Holy crap, girl! You got ALOT done on your putz-around-the-house day!! I'm wayyy impressed! While I so appreciate the end result, I just can't work up enough enthusiasm to do any of it myself! Even when we move to our 15 acres home/farm, I doubt I'll do anything on your list except feed the chickens (if our neighbor's rottweilers don't kill 'em) and cats (which we will have to catch and deliver from your house!). Of course, I saw a gorgeous 18.2 hand percheron (dapple grey!) on Craig's List that I now covet!!!

Susan said...

If that's putzing, I must be sleepwalking! You sure get a lot done when you putz. And you take pictures, too! It's a great post - I love the cats in with the chickens. And you're right, I can watch them for hours.

Mr. H. said...

I had to look at your cat and chicken picture twice. I have never seen anything like that before.:)

Jo said...

Hey Erin -- Yes, great minds must think alike! And I learned to cook stock longer from Mama Pea, too -- it certainly is a small world. :)

Hello Mama Pea! I've noticed a difference since I started simmering the stock longer - more richness, and a deeper color to the stock. Thanks for the good advice!

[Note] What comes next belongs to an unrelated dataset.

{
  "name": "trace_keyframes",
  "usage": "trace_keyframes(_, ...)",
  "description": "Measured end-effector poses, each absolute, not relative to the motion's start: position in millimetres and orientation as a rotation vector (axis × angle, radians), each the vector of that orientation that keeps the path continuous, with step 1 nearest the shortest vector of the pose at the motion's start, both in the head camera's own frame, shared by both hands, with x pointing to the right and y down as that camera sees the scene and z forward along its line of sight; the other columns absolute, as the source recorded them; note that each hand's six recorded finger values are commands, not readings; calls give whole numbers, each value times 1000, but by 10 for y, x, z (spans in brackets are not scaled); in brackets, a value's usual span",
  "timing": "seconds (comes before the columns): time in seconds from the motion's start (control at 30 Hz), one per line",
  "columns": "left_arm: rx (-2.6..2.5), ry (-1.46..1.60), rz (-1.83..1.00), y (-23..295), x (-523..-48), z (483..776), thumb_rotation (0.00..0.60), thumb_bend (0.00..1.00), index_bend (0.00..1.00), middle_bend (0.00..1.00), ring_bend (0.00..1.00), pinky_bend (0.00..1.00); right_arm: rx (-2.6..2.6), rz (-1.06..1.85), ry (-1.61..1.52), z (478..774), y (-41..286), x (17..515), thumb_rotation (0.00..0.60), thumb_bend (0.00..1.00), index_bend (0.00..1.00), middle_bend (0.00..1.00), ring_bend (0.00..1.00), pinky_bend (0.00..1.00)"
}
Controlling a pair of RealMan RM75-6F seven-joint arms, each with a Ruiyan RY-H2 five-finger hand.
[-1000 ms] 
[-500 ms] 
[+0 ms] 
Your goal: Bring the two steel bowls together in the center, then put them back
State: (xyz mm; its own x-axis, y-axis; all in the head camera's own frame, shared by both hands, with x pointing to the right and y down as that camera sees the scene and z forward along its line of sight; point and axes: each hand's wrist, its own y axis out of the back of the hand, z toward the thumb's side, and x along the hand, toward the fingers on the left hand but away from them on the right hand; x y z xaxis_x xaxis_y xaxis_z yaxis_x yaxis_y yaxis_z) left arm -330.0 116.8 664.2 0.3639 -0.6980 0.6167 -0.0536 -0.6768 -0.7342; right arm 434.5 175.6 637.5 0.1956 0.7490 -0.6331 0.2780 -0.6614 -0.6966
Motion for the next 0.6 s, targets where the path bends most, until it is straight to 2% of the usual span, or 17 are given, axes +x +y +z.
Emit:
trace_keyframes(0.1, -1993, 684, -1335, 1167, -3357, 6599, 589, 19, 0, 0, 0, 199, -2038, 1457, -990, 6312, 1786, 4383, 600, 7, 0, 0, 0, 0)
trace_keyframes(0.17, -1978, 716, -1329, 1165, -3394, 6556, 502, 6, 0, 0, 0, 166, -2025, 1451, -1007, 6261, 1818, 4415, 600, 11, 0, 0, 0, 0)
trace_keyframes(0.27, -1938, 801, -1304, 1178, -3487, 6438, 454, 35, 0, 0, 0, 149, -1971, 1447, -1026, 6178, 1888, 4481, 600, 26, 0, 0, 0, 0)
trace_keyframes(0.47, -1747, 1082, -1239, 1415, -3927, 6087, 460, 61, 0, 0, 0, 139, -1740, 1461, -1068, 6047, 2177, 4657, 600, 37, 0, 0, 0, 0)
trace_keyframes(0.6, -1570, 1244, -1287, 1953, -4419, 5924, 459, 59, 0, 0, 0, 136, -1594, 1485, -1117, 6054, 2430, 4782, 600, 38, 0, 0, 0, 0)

Hey big sis! As soon as you move out to the country, I'm ordering you a gross of canning jars and freezer containers, so you'll be obligated to fill them up. I'll even show you how to butcher a chicken! Aren't you lucky you have a sister like me?!

Howdy Susan -- Thanks! I don't always take pictures of everything I do every day ;). I just did it that day! It was kinda in response to the blog meme, from another blogger friend, to document your typical day. Hard to do when no day is typical!

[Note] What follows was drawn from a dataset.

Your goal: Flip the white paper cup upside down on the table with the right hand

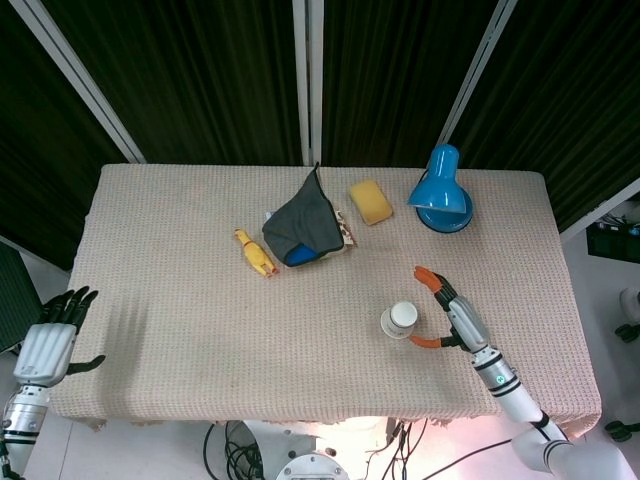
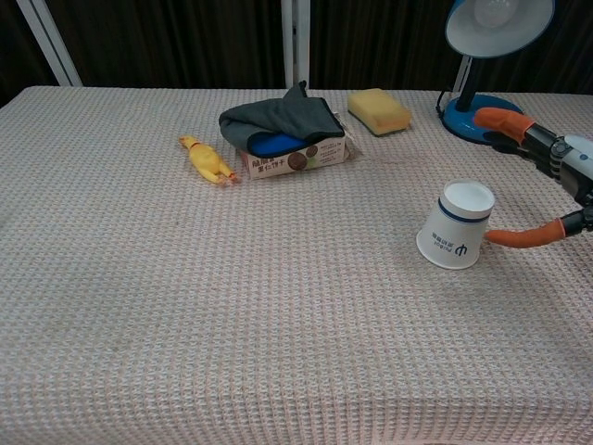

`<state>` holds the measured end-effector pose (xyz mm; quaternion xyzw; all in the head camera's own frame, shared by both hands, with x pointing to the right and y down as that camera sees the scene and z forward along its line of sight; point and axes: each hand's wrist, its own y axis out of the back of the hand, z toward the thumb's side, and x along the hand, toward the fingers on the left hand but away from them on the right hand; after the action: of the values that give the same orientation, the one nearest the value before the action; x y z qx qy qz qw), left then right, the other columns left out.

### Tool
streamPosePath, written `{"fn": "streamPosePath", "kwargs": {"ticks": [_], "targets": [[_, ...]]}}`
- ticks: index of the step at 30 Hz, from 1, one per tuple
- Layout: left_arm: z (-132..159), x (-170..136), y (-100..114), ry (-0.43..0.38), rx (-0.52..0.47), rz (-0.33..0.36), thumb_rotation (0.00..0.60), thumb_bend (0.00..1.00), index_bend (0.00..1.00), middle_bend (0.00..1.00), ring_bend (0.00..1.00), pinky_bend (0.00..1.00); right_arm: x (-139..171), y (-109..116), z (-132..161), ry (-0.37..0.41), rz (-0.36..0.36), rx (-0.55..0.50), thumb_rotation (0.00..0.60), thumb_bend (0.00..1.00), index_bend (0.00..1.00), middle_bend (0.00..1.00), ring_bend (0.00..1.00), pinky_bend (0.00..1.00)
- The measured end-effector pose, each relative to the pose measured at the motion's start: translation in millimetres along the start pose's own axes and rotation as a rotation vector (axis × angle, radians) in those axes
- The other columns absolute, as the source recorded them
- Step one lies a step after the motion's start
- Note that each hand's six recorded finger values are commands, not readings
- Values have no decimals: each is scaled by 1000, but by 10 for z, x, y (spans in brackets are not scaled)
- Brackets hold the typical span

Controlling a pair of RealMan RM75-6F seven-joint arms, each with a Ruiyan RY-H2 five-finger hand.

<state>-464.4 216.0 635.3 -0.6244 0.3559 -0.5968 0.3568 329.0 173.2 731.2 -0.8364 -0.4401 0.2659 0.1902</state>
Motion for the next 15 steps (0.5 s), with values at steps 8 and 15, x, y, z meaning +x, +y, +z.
{"fn": "streamPosePath", "kwargs": {"ticks": [8, 15], "targets": [[23, 13, 61, -1, 4, 11, 600, 81, 39, 7, 0, 95, 418, 456, -49, -140, -70, 440, 600, 0, 0, 0, 0, 0], [-1, 0, 74, 8, 3, 17, 600, 81, 39, 7, 0, 95, 922, 953, 99, -379, -132, 673, 600, 0, 0, 0, 0, 0]]}}
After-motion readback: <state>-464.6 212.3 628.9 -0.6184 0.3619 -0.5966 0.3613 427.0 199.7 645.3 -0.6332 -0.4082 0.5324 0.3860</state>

Hello Mr. H -- I suppose it is unusual, but our cats have never been aggressive to our chickens. Of course I don't tempt them with having baby chicks in the coop, the new chicks stay on the porch in the brooder until they're six weeks old. I guess we're just lucky! The kittens learn from their mamas that the chickens are off limits.

Leigh said...

Gosh, you had a fantastically productive day for must putzing.

Cats not only like pumpkin, but it's good for them and an excellent remedy for cat (& dog) constipation and diarrhea. I learned that when our Rascal had feline lymphoma.